Declining incidence of systemic lupus erythematosus in Norway 1999‐2017
Hilde Haukeland, Sigrid R. Moe, Cathrine Brunborg, Antonela Botea, Nenad Damjanic, Gro Å. Wivestad, Heidi Øvreås, Thea Bøe, Anniken Orre, Torhild Garen, Øyvind Molberg, Karoline Lerang- Immunology
- Rheumatology
- Immunology and Allergy
Objective
To provide complete, robust data on annual SLE incidence rates over nearly two decades from the Southeast Norway area (2.9 million inhabitants) and assess accuracy of SLE‐specific ICD codes for SLE diagnosis.
Methods
From administrative databases, we identified all cases ICD‐10 coded as SLE during 1999‐2017 in Southeast Norway. We manually reviewed the chart of every case ICD‐10 coded as SLE to either confirm or reject SLE diagnosis. Using SLE classification criteria, we classified all cases with confirmed SLE. We estimated annual incidence rates of classified SLE, and subsets, defined by age at diagnosis, sex, and parental country of birth.
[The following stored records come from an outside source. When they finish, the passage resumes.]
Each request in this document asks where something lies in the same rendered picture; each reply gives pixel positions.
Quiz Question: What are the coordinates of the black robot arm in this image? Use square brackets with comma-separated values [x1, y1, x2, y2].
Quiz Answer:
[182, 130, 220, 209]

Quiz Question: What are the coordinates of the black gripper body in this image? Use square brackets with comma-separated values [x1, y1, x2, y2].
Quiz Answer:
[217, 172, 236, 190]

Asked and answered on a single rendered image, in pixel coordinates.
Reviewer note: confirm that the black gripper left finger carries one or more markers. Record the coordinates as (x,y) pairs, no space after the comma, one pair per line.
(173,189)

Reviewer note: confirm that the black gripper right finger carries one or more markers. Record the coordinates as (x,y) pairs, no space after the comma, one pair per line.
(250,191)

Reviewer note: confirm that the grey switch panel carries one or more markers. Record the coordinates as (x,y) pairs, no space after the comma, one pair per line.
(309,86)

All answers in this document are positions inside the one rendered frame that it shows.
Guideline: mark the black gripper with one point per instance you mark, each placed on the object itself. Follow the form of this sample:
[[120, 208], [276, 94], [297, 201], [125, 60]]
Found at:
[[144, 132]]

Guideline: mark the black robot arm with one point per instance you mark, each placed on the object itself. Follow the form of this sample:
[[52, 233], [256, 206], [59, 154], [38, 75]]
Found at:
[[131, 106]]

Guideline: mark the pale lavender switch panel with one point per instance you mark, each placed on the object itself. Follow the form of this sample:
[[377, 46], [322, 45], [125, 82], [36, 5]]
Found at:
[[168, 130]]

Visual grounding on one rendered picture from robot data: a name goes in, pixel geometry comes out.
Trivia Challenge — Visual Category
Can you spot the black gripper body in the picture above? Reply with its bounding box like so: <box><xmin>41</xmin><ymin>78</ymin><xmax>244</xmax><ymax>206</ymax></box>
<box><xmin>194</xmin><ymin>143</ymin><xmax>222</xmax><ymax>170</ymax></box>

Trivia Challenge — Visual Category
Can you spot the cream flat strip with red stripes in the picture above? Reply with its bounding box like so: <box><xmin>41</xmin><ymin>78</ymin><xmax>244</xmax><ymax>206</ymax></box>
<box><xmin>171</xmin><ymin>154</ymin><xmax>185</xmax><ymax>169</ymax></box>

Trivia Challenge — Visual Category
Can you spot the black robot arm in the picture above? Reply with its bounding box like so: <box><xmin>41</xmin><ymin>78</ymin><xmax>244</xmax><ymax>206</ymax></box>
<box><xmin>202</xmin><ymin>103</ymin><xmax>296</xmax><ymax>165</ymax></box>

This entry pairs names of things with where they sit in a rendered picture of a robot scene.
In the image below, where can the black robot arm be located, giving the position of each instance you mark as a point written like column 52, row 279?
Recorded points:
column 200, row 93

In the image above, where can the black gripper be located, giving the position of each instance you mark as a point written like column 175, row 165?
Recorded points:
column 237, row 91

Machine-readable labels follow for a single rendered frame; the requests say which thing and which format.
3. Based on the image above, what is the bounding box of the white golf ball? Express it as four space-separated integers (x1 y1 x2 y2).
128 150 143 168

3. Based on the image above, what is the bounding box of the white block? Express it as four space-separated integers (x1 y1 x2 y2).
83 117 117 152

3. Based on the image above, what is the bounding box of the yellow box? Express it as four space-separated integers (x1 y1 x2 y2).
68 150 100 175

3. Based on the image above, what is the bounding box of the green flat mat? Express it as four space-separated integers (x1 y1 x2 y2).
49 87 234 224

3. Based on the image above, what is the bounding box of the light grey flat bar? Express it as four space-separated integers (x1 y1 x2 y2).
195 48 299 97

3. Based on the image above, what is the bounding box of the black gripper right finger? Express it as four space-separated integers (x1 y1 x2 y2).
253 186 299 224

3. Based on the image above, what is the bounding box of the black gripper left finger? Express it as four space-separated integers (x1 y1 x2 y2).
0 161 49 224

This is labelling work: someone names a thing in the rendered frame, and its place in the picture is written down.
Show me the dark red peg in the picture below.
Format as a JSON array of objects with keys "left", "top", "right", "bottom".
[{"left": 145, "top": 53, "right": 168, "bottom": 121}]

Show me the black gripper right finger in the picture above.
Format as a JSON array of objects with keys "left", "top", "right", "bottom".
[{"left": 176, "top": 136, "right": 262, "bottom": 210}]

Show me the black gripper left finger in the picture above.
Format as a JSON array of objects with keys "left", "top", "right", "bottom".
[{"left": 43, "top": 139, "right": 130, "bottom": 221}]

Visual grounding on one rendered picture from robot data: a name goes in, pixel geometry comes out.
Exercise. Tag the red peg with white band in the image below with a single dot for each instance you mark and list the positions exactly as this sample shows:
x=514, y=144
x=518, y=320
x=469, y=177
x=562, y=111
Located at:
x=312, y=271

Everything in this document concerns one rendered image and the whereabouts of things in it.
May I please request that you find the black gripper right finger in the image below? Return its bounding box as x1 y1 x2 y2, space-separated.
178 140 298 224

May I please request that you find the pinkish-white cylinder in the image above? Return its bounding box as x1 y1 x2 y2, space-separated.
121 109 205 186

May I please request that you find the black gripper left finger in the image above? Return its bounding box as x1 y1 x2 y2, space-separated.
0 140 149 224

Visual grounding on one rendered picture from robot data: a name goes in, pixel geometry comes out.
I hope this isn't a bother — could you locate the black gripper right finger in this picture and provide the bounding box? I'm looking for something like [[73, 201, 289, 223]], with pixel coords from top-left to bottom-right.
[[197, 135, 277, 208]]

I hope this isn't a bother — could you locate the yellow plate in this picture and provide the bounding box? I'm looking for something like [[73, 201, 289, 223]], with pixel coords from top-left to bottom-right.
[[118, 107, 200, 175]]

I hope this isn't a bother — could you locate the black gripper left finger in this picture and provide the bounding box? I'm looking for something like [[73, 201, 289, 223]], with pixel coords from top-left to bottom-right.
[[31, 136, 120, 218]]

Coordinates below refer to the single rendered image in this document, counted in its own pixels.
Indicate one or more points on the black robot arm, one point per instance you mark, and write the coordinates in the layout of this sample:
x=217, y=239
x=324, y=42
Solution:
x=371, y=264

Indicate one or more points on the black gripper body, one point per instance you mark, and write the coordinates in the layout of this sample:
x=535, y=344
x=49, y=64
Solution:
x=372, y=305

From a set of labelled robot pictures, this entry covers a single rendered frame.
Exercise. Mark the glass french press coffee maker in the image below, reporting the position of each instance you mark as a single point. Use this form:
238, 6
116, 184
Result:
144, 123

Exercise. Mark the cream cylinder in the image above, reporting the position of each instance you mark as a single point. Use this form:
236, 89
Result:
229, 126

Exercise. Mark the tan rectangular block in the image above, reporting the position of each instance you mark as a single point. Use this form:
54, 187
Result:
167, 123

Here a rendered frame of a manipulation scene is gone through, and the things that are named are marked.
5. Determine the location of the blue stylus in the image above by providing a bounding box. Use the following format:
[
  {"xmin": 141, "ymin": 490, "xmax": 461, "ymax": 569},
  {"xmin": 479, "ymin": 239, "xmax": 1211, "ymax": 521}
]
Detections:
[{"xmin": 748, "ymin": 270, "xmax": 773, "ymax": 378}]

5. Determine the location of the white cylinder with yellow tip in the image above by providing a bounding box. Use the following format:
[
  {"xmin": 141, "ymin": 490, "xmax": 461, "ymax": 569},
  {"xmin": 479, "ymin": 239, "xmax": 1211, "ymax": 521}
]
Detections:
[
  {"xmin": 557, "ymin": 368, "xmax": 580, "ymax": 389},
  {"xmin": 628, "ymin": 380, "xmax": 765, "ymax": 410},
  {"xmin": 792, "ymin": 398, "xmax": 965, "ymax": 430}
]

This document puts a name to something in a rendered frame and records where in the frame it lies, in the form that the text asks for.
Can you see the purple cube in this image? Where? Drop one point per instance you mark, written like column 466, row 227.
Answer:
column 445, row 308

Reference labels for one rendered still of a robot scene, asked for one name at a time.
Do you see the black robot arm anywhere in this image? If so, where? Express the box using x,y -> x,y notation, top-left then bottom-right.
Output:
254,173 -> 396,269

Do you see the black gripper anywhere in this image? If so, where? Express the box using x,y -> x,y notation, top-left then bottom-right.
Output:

Chi‐square test was applied for linear time‐trend analyses of incidence.
Results
Among the 3488 cases ICD‐10 coded as SLE, chart‐reviews confirmed SLE diagnosis in 1558 (45%), of which 797 had new‐onset disease during 1999‐2017. Annual SLE incidence‐rates fell during 1999‐2017. The fall was most pronounced in female subjects aged 50‐59 years at diagnosis where incidence fell from 3.4 to 1.1 per 100 000 (p‐trend <0.001). Concurrent ecological data from the study area showed a 74% reduction in prescriptions of menopausal hormone treatment. Accuracy of ICD‐10 codes for incident SLE diagnosis was acceptable in juveniles and young adults (up to 20 years) but otherwise low.
Conclusion
In a presumably complete population‐based cohort, we identified decreasing incidence of SLE, especially among female subjects aged 50‐59 years. While reasons for declining incidence are not clear, ecological data indicate a possible role of environmental factors, for example menopausal hormone treatments.